== Task objective ==
Could you copy every line of the data that contains "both"?

Data extract section start

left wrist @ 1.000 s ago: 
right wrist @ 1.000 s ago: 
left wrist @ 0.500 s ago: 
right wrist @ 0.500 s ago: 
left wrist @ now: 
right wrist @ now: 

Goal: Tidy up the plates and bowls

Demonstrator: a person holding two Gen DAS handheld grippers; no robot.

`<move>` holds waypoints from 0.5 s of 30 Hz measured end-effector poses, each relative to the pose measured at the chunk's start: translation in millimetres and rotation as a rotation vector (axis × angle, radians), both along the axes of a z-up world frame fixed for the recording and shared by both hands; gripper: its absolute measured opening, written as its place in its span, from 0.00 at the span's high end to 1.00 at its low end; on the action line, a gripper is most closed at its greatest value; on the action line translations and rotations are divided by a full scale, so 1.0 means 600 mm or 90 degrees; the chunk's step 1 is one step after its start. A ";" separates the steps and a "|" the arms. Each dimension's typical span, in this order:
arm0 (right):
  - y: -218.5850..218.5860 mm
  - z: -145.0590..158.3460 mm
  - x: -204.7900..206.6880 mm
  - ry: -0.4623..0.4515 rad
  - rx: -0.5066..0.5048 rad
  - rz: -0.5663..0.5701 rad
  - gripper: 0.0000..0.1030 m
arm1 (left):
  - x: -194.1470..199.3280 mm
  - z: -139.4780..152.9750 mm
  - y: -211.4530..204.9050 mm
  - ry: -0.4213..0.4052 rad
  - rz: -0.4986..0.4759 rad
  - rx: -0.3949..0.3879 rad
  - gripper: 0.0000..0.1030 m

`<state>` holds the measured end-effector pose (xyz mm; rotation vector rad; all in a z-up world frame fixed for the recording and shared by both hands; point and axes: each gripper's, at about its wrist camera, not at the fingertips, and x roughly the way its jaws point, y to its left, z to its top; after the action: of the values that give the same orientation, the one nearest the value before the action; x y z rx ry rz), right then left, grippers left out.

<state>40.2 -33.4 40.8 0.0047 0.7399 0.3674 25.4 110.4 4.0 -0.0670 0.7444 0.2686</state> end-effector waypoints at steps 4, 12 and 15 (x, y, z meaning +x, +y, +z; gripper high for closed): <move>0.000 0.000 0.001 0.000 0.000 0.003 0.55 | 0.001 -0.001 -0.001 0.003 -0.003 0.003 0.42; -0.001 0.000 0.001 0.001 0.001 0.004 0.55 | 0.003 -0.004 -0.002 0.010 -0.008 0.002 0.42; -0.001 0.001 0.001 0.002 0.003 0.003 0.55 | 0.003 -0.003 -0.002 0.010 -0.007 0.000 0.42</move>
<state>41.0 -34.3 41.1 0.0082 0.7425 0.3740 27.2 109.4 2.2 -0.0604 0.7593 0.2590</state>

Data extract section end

== Result of the task ==
`<move>` holds waypoints from 0.5 s of 30 Hz measured end-effector poses, each relative to the pose measured at the chunk's start: translation in millimetres and rotation as a rotation vector (axis × angle, radians), both along the axes of a z-up world frame fixed for the recording and shared by both hands; gripper: its absolute measured opening, written as its place in its span, from 0.00 at the span's high end to 1.00 at its low end; on the action line, a gripper is most closed at its greatest value; on the action line translations and rotations are divided by a full scale, so 1.0 means 600 mm or 90 degrees; the chunk's step 1 is one step after its start. A ";" separates the steps and a "|" the arms. Each dimension's typical span, in this order:
`<state>` holds the measured end-effector pose (xyz mm; rotation vector rad; all in a z-up world frame fixed for the recording and shared by both hands; point and axes: each gripper's, at about its wrist camera, not at the fingertips, and x roughly the way its jaws point, y to its left, z to its top; after the action: of the values that give the same orientation, the one nearest the value before the action; x y z rx ry rz), right then left, grippers left out.

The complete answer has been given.